_What is needed_
Copy out the lines of the records below, and only those lines, from the one with "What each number" through the one with "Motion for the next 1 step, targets", exactly as they appear.

_Information shown_
* * * *

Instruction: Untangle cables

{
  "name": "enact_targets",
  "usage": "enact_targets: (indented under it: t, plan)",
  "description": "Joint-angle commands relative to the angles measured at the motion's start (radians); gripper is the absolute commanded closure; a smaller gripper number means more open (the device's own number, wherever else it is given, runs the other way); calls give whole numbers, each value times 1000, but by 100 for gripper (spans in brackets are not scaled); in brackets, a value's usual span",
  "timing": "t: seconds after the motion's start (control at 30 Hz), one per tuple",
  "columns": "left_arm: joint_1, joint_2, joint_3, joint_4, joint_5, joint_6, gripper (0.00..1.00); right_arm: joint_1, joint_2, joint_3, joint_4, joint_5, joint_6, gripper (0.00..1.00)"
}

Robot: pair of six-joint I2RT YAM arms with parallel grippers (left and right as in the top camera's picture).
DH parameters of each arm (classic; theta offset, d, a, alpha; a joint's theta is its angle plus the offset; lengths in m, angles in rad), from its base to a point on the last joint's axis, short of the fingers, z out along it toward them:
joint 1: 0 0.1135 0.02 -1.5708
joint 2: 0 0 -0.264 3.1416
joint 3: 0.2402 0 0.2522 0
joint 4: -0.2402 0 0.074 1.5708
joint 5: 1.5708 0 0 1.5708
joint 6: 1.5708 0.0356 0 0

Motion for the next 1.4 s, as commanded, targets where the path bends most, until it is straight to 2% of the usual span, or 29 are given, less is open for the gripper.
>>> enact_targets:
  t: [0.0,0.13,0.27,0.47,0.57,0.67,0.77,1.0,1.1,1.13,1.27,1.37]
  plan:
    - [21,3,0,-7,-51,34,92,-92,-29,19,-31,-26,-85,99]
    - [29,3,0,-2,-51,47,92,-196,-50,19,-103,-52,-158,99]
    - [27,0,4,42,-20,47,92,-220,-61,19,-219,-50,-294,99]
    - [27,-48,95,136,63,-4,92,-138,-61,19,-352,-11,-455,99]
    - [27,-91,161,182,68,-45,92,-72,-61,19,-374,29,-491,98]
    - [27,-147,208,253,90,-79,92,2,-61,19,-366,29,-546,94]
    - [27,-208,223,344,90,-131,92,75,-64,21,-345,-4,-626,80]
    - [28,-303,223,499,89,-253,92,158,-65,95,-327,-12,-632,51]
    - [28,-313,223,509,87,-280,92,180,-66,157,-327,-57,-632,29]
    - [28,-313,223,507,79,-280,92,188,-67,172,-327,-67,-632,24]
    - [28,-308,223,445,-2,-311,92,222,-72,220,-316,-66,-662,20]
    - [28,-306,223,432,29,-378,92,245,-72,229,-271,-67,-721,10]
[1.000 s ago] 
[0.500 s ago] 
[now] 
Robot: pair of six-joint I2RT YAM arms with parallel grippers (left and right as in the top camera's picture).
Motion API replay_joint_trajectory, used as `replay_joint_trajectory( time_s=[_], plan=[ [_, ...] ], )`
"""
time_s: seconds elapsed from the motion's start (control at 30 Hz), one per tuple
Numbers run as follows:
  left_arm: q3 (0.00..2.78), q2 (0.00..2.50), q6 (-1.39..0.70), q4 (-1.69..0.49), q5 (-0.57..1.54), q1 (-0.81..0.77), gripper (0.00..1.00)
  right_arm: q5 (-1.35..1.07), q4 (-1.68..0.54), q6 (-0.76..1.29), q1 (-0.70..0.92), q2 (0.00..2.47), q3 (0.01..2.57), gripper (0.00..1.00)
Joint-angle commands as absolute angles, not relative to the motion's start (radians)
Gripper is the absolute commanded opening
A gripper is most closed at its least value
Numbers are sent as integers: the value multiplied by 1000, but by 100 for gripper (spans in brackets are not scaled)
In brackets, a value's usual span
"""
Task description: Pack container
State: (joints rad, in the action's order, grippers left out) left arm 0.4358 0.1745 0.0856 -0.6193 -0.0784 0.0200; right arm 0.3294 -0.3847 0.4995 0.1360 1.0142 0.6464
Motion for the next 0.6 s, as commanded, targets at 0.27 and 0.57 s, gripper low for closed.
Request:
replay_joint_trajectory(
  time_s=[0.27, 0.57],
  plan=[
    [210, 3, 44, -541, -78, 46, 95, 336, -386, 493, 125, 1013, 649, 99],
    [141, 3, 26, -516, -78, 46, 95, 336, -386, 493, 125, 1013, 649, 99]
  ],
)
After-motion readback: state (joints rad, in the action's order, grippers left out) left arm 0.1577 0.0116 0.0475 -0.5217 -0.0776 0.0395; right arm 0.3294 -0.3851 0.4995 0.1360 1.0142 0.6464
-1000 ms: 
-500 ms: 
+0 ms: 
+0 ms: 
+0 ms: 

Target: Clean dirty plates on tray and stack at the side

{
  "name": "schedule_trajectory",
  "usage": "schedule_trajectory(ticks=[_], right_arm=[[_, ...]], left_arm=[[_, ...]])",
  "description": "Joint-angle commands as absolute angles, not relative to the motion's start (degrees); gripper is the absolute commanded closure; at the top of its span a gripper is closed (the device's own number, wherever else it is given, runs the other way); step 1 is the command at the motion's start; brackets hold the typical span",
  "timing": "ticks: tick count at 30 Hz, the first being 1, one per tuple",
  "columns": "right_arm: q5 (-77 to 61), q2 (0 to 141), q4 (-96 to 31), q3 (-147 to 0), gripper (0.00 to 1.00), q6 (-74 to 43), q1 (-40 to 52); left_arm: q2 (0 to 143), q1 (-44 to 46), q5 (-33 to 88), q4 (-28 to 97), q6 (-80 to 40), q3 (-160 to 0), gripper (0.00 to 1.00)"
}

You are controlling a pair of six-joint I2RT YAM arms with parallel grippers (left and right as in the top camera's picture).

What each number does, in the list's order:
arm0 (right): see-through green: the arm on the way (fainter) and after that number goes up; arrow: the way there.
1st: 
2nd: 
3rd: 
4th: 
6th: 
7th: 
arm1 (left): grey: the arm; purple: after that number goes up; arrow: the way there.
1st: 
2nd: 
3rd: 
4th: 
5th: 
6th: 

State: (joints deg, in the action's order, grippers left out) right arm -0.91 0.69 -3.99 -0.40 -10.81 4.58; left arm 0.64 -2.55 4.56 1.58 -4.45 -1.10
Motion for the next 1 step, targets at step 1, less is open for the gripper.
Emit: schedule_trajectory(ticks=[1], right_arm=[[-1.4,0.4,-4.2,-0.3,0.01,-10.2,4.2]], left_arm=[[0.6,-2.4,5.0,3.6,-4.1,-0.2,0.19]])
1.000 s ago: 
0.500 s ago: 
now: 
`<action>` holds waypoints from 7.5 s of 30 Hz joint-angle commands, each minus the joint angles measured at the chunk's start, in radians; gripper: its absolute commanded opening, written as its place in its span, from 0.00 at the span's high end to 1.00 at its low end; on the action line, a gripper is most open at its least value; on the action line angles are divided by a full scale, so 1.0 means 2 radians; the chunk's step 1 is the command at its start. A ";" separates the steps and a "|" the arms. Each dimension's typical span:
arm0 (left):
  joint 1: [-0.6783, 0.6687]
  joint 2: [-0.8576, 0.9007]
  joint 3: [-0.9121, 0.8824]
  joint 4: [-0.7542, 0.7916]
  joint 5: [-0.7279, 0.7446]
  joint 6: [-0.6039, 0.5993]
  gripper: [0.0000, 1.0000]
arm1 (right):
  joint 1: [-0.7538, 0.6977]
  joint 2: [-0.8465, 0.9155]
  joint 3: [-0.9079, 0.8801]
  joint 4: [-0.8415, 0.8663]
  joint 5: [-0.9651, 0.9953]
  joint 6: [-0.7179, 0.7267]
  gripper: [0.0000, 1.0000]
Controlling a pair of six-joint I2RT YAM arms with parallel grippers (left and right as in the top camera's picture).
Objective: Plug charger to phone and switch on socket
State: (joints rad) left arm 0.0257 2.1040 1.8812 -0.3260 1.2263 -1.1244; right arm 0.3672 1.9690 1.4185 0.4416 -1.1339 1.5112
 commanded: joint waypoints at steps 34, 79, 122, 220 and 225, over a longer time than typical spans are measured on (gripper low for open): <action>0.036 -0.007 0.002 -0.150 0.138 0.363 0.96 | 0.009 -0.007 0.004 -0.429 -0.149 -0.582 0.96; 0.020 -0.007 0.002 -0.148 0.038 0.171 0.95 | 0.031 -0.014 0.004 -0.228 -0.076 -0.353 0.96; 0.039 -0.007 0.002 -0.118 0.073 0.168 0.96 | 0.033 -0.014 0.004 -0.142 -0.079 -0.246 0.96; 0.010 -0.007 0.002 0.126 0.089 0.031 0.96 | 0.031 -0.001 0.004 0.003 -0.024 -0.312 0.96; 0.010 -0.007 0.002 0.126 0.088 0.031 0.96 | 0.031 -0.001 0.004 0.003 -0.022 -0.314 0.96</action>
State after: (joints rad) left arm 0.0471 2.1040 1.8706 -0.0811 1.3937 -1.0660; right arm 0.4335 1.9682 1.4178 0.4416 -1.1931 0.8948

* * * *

_Worked solution_
What each number does, in the list's order:
arm0 (right): see-through green: the arm on the way (fainter) and after that number goes up; arrow: the way there.
1st: 
2nd: 
3rd: 
4th: 
6th: 
7th: 
arm1 (left): grey: the arm; purple: after that number goes up; arrow: the way there.
1st: 
2nd: 
3rd: 
4th: 
5th: 
6th: 

State: (joints deg, in the action's order, grippers left out) right arm -0.91 0.69 -3.99 -0.40 -10.81 4.58; left arm 0.64 -2.55 4.56 1.58 -4.45 -1.10
Motion for the next 1 step, targets at step 1, less is open for the gripper.

Nothing else remains in this exercise.